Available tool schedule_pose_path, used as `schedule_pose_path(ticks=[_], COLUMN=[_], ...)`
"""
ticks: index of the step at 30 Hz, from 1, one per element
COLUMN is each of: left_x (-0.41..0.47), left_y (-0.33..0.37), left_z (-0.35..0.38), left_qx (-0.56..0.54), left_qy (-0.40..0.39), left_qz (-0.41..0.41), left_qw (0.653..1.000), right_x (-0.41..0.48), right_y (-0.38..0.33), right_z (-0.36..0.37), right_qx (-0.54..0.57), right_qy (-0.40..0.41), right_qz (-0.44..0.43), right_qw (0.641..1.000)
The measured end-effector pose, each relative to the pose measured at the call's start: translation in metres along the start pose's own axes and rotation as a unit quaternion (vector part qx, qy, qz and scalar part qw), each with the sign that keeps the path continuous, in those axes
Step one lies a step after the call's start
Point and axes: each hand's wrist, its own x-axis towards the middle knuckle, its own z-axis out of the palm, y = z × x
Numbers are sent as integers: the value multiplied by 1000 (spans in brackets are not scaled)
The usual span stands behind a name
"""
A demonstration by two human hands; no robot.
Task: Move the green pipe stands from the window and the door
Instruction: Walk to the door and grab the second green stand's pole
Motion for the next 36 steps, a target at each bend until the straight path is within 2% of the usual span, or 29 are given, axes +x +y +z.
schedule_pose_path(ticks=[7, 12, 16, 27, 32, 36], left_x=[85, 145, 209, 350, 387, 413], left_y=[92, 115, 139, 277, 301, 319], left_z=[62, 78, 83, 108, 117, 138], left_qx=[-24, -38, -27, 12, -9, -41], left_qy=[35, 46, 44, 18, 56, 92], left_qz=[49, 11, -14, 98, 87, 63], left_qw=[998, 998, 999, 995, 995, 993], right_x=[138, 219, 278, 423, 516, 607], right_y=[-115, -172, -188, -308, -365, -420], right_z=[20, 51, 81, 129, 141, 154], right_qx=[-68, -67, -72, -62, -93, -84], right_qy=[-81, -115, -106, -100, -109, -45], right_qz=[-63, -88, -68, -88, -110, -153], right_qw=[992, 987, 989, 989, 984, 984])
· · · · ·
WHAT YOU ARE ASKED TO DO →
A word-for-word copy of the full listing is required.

ANSWER TO THE PROBLEM →
Available tool schedule_pose_path, used as `schedule_pose_path(ticks=[_], COLUMN=[_], ...)`
"""
ticks: index of the step at 30 Hz, from 1, one per element
COLUMN is each of: left_x (-0.41..0.47), left_y (-0.33..0.37), left_z (-0.35..0.38), left_qx (-0.56..0.54), left_qy (-0.40..0.39), left_qz (-0.41..0.41), left_qw (0.653..1.000), right_x (-0.41..0.48), right_y (-0.38..0.33), right_z (-0.36..0.37), right_qx (-0.54..0.57), right_qy (-0.40..0.41), right_qz (-0.44..0.43), right_qw (0.641..1.000)
The measured end-effector pose, each relative to the pose measured at the call's start: translation in metres along the start pose's own axes and rotation as a unit quaternion (vector part qx, qy, qz and scalar part qw), each with the sign that keeps the path continuous, in those axes
Step one lies a step after the call's start
Point and axes: each hand's wrist, its own x-axis towards the middle knuckle, its own z-axis out of the palm, y = z × x
Numbers are sent as integers: the value multiplied by 1000 (spans in brackets are not scaled)
The usual span stands behind a name
"""
A demonstration by two human hands; no robot.
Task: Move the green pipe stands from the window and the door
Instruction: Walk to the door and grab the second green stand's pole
Motion for the next 36 steps, a target at each bend until the straight path is within 2% of the usual span, or 29 are given, axes +x +y +z.
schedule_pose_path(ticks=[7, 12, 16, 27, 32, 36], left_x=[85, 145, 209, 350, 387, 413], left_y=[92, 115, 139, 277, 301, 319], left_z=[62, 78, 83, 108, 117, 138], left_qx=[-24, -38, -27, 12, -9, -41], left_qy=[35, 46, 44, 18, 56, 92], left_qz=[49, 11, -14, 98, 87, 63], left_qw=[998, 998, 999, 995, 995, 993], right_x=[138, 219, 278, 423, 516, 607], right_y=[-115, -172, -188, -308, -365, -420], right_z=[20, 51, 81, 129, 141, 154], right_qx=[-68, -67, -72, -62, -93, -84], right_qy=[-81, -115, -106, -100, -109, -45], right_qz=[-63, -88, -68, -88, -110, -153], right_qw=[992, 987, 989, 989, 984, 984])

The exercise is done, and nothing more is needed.